The Iranian government cultivated a botnet? (Score:2)
It's a couple of Too Big To Fail banks. They aren't the most popular organizations just now. Is it a massive high-bandwidth DDOS? Or some Anonymous-esque probe? It may be Iran, I don't know, but lacking evidence, Iran wouldn't be my first choice of perpetrator for something like this.
Anonymous (Score:2)
should be recruiting Iranians...
Re:Just disconnect them. (Score:5, Funny)
Irantranet
Re:This is a red herring... (Score:5, Insightful)
Iran represents monetary ideas that show that modern societies can work without interest based banking.
Ha ha ha ha ha! You think their banks work without interest? Semantic horseshit. The Islamic religious fanatics in charge are STEEPED in semantic horseshit.
Islamic "non-interest" banks simply calculate what the interest would be, then adds it on to the loan as a fee. You pay the same amount, but it is added in as a lump sum fee. Instead of a $100,000 loan w/5% interest on a $100,000 house, they buy the house for $100,00 then resell it to you for $200,000 on term. That isn't sinful interest, it is a blessed fee. Bankers are still bankers. TANSTAAFL.
Oh, and wagering on horse races is illegal because gambling is a sin. Except in Iran.
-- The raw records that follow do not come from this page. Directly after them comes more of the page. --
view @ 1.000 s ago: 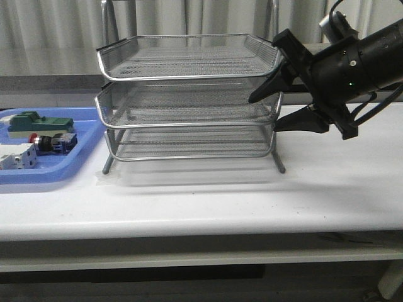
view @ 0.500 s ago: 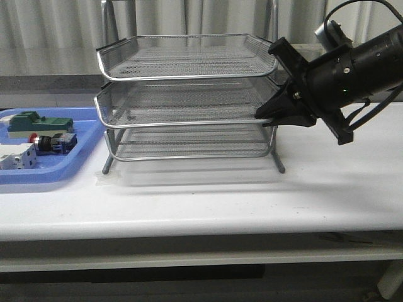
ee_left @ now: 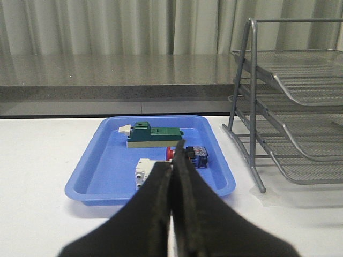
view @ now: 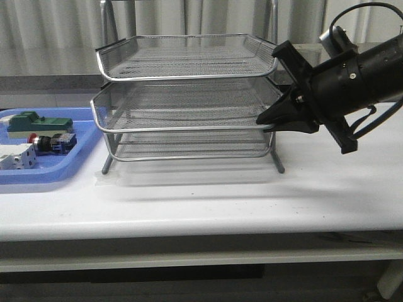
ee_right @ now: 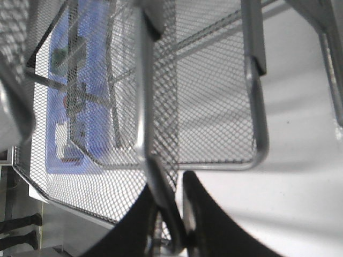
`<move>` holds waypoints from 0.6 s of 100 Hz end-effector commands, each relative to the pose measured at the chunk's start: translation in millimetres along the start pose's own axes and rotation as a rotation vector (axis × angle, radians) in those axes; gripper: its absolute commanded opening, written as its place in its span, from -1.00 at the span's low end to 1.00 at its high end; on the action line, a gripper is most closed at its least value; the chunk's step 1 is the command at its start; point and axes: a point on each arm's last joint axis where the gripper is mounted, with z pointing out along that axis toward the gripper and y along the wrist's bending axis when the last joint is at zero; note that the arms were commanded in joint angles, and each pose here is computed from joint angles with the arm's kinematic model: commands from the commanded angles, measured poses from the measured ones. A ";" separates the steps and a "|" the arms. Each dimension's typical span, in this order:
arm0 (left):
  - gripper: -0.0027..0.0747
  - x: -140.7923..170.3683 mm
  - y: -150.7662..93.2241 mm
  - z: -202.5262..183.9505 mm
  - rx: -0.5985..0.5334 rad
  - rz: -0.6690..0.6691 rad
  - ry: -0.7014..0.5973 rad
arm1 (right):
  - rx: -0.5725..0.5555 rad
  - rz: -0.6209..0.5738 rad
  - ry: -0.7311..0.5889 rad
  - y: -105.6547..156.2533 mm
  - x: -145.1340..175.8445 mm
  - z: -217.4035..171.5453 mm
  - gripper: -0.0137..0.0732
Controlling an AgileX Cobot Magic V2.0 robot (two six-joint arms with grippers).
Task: Place button on rack with both arms
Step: 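Reach the right gripper to the middle mesh tray's front rim and grasp it, then pull the middle mesh tray toward the robot with the right gripper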
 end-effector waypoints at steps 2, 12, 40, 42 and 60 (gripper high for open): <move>-0.98 2.2 0.6 -1.0 0.001 -0.007 -0.080 | -0.052 -0.094 0.044 14.8 10.7 -14.8 -0.64; -0.98 2.2 0.6 -1.0 0.001 -0.007 -0.080 | -0.043 -0.093 0.054 13.2 21.8 -23.4 -0.64; -0.98 2.2 0.6 -1.0 0.001 -0.007 -0.080 | -0.021 -0.094 0.072 7.9 53.8 -48.3 -0.64; -0.98 2.2 0.6 -1.0 0.001 -0.007 -0.080 | -0.017 -0.095 0.073 6.9 56.0 -49.6 -0.64; -0.98 2.2 0.6 -1.0 0.001 -0.007 -0.080 | -0.001 -0.099 0.085 1.3 69.3 -56.9 -0.64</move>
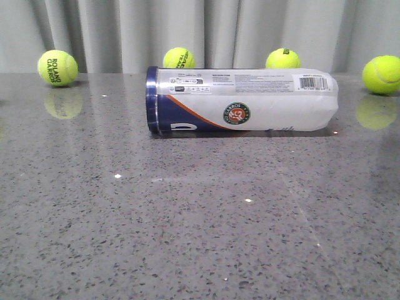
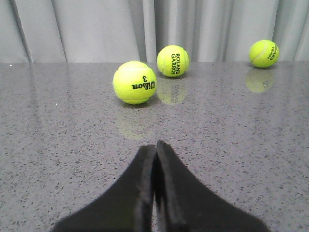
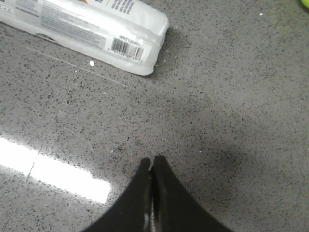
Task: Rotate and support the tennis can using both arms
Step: 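Raise the right gripper away from the can and hold still, then reach the left gripper to the can's navy cap end and grasp it, then lift the cap end with the left gripper, tilting the can upright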
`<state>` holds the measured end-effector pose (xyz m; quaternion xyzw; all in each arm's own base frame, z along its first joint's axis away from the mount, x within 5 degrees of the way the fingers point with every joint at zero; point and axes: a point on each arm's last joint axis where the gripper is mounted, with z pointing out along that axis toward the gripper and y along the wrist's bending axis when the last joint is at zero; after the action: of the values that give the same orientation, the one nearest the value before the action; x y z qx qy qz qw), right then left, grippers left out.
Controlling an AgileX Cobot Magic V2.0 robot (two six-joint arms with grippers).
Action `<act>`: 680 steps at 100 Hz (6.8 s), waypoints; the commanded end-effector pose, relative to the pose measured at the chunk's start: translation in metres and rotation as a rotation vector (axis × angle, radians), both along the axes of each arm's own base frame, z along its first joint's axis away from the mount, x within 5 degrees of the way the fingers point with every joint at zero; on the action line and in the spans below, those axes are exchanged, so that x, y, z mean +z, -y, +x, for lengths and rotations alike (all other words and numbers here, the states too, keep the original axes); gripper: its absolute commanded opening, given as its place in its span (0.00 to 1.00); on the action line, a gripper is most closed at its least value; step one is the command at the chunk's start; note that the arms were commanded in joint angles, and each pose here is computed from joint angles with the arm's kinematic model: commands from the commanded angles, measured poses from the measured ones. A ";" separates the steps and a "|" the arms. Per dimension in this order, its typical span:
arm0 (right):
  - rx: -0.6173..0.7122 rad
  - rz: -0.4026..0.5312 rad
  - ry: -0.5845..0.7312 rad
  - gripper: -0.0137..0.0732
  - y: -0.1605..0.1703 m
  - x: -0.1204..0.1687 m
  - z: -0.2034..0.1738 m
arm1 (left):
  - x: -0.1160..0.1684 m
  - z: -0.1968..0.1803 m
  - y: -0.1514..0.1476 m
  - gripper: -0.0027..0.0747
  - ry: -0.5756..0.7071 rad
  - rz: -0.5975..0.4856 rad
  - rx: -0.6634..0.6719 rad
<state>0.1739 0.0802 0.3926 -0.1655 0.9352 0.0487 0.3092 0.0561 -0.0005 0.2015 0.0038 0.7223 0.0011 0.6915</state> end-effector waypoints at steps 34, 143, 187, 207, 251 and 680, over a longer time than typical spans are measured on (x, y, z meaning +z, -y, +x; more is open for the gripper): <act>-0.004 0.182 0.356 0.08 0.039 -0.015 -0.075 | -0.007 -0.001 0.000 0.01 0.065 -0.013 0.003; 0.032 0.343 0.675 0.08 0.063 -0.093 -0.130 | 0.004 -0.001 -0.001 0.01 0.177 -0.023 0.009; 0.032 0.343 0.675 0.08 0.063 -0.093 -0.130 | 0.078 -0.008 0.000 0.01 0.258 -0.031 0.002; 0.032 0.343 0.675 0.08 0.063 -0.093 -0.130 | 0.121 0.005 0.000 0.01 0.151 -0.029 -0.007; 0.032 0.343 0.675 0.08 0.063 -0.093 -0.130 | 0.157 0.079 0.003 0.51 -0.201 0.029 -0.043; 0.032 0.343 0.675 0.08 0.063 -0.093 -0.130 | 0.233 0.213 0.152 0.01 -0.847 0.220 -0.817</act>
<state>0.0421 0.0161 0.2852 -0.1371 0.7864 0.1455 0.5844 0.2880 -0.1490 0.4151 0.3400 0.8818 -0.1868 0.2682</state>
When you place a bet on the ponies at the track, you're given a minuscule percentage of ownership of the horse for the duration of the race. Because betting on a horse you OWN isn't a sin. Only betting on OTHER animals is. Semantics.
Guess how they handle the "sin" of prostitution? You know how Islam allows you to have up to 3 wives? Well, if you only have 1 or 2 you can pop into the brothel and have the cleric "marry" you to one of the girls for the duration -- a few minutes to a couple of hours. This way she isn't a prostitute but your wife, and thus it isn't a sin. Instant divorce when you're done. They make Las Vegas look like pikers.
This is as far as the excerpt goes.